Elden Ring tells its backstory (written in part by George R.R. Martin) primarily through item descriptions and environmental hints. The scraps of narrative that do exist stand unsteadily against unreliable narrators, contradictions, cut content, and lovably enthusiastic fans who take small hints to their illogical extremes. Developer FromSoftware and primary creator Hidetaka Miyazaki do almost nothing to disprove misunderstandings or reward accurate conclusions, although they appreciate the energy. Miyazaki will just casually tell IGN that there’s a “small element” that hasn’t been discovered, offer nothing more on that, and leave fans like me craven with an unmet need for conclusion.
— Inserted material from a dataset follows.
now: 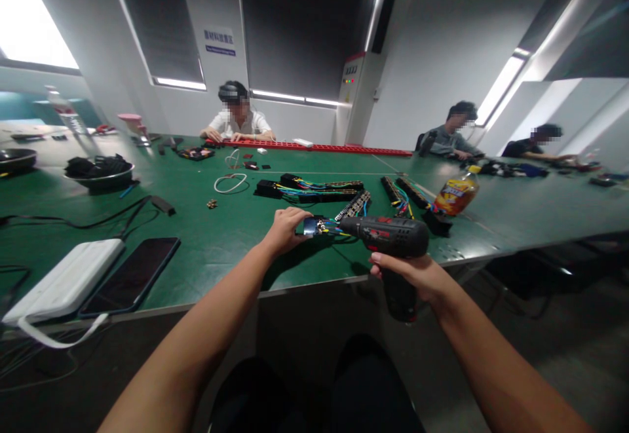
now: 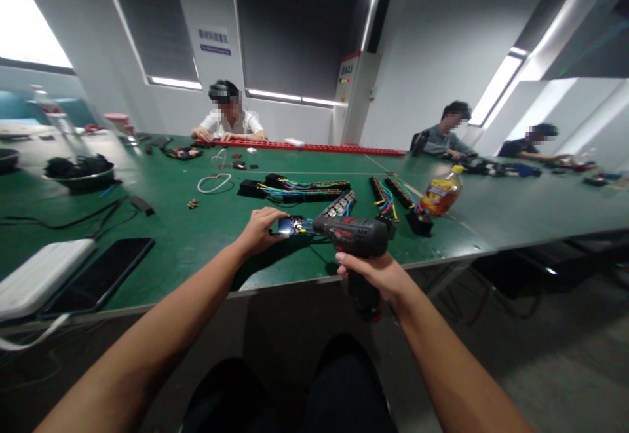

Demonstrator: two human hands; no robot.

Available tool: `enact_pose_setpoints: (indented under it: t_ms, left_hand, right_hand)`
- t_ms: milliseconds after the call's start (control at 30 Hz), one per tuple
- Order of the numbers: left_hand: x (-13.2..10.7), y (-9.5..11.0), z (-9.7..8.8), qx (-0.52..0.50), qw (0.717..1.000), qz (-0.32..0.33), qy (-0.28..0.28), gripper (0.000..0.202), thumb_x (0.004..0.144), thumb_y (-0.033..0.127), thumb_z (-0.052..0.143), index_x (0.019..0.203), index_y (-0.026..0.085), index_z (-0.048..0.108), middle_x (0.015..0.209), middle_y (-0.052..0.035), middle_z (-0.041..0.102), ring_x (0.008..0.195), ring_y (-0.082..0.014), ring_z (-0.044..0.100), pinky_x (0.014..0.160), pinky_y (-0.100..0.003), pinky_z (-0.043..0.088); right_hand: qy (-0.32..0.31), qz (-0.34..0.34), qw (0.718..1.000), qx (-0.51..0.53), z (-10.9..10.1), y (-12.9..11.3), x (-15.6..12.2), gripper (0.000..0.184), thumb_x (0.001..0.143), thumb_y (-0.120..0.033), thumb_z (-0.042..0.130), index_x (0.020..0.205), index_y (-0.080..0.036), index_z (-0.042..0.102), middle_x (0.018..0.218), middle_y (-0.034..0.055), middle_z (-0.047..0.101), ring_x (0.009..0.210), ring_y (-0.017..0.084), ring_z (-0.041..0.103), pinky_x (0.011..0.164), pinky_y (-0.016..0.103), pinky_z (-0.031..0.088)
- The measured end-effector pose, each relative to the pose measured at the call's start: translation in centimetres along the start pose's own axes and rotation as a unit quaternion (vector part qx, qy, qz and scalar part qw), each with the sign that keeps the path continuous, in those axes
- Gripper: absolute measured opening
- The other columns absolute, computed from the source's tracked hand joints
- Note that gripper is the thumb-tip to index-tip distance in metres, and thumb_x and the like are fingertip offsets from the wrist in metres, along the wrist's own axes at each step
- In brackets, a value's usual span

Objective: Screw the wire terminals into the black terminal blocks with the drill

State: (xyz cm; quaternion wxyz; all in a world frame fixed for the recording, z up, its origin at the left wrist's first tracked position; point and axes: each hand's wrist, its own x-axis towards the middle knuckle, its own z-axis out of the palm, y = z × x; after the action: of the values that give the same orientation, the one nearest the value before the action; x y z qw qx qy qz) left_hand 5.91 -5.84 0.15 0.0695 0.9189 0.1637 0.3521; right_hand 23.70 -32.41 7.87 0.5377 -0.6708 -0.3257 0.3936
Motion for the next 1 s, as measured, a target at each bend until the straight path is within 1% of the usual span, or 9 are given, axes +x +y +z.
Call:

Elden Ring: Shadow of the Erdtree story trailer.

I love this and cherish the way FromSoftware will never in my lifetime confirm my hopes or expectations. So with the surprise arrival of an honest-to-goodness story-based trailer for the Shadow of the Erdtree expansion, due out June 21, I was given yet another feast of vague notions and evocative images.
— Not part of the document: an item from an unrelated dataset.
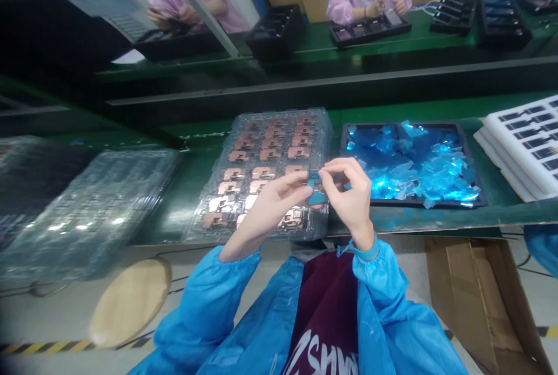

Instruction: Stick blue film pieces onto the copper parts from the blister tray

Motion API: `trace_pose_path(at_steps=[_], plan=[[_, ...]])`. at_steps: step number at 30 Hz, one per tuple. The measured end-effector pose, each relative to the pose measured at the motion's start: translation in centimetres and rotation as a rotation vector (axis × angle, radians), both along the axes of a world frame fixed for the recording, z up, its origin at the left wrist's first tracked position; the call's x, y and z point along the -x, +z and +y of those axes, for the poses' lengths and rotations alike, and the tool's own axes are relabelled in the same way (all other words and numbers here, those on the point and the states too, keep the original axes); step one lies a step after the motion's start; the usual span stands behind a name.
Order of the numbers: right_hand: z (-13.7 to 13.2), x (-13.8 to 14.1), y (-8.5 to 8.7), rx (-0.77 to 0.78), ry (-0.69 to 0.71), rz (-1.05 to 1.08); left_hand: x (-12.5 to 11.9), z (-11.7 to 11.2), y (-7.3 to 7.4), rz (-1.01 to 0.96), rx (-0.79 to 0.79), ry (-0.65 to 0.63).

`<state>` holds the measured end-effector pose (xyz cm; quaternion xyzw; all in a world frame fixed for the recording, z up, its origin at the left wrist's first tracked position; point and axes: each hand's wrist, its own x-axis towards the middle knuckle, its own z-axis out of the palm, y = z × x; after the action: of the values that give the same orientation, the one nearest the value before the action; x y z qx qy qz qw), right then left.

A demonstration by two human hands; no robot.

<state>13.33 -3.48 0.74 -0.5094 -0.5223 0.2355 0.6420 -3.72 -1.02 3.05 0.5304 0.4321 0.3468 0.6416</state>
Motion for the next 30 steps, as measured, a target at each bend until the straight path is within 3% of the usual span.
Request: trace_pose_path(at_steps=[23, 30], plan=[[-0.4, 0.2, -0.3, -0.104, -0.086, -0.06, -1.2, -0.6, 1.0, 0.018, -0.008, 0.001], [-0.3, 0.4, -0.4, -0.152, -0.113, -0.043, -1.4, -0.8, 1.4, 0.041, -0.077, -0.01]])
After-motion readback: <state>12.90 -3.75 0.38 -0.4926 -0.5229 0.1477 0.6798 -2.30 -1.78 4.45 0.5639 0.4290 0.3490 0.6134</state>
Let’s dig into it, moment by moment, if not frame by frame. If you’re new to Elden Ring lore, you’ve got a lot of road in front of you. Play the game, probably, as a first step? But then I recommend YouTuber and Souls archaeologist VaatiVidya’s 30-minute lore explainer, and then his Miquella-specific deep dive.

The beginning

“Miquella the Kind spoke of the beginning, the seduction, and the betrayal,” says the narrator. And then, as with many primordial myths, there is some body horror. A bloodied hand, with a wrap-around golden bracelet, reaches into some kind of gray, parted part of a biological something, confirmed by the sound effects, pulling out golden threads. This is almost certainly Marika, the matriarch figure that puts most of the main Elden Ring plot into action, given the bracelet (visible in images from before her golden crucifixion).

“An affair from which Gold arose,” (all capitalization from the video’s captions), “and so too was Shadow born.” As in the Land of Shadow, where the expansion takes place. Likely-Marika walks out of a bloody, squishy hall to an opening, holds the threads aloft triumphantly, and a pan back and outward reveals that she has parted (I think) a bloody tree. There are more than a couple biblical references running through Elden Ring‘s lore, and some of them are as subtle as a colossal sword.

Then: “What followed was a war unseen, one that could never be put to song.”